◆ **EXERCISE BRIEF**:
Count up the lines in the listing below that hold "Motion", and answer with the total alone.

◆ **INFORMATION PROVIDED**:

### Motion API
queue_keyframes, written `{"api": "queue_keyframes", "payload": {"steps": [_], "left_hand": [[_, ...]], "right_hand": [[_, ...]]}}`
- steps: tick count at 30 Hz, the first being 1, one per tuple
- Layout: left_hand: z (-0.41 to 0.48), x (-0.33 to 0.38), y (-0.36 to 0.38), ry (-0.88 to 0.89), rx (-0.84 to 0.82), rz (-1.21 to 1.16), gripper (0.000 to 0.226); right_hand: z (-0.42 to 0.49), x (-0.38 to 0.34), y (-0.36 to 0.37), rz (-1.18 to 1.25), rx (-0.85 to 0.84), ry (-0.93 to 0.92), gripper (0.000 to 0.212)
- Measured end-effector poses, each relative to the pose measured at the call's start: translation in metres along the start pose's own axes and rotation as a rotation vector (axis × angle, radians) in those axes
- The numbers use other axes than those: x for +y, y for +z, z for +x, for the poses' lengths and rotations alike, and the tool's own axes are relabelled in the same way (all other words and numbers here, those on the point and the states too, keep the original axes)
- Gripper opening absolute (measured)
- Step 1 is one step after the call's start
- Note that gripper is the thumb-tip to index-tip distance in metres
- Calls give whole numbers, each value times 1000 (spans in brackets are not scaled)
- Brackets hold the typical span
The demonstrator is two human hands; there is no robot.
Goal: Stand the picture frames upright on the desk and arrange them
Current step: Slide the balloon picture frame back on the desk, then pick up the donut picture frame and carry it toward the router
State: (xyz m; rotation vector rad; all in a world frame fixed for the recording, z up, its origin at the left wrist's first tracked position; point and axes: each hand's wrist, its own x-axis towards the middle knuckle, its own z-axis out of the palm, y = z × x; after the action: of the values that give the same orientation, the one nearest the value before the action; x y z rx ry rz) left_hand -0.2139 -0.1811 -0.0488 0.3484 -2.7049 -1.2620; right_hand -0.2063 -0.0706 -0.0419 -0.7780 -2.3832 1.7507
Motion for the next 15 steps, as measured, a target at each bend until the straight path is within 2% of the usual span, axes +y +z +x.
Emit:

◆ **SOLUTION**:
2